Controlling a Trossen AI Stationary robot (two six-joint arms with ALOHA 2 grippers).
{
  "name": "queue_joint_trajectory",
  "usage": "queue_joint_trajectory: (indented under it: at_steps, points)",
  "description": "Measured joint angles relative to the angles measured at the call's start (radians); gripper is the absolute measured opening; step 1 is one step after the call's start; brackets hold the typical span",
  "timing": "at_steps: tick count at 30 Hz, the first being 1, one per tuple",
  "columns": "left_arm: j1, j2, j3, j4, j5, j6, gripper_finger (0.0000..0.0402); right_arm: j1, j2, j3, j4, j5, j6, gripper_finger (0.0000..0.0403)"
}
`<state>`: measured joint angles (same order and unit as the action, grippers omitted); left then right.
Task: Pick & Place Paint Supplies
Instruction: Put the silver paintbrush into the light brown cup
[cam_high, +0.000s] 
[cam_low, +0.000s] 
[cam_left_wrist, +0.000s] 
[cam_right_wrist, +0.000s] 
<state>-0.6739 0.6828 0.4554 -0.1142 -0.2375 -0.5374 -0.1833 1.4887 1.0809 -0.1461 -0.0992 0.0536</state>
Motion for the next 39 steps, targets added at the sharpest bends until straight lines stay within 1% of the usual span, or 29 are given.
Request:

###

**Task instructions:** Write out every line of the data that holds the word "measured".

**The completed task:**
  "description": "Measured joint angles relative to the angles measured at the call's start (radians); gripper is the absolute measured opening; step 1 is one step after the call's start; brackets hold the typical span",
`<state>`: measured joint angles (same order and unit as the action, grippers omitted); left then right.

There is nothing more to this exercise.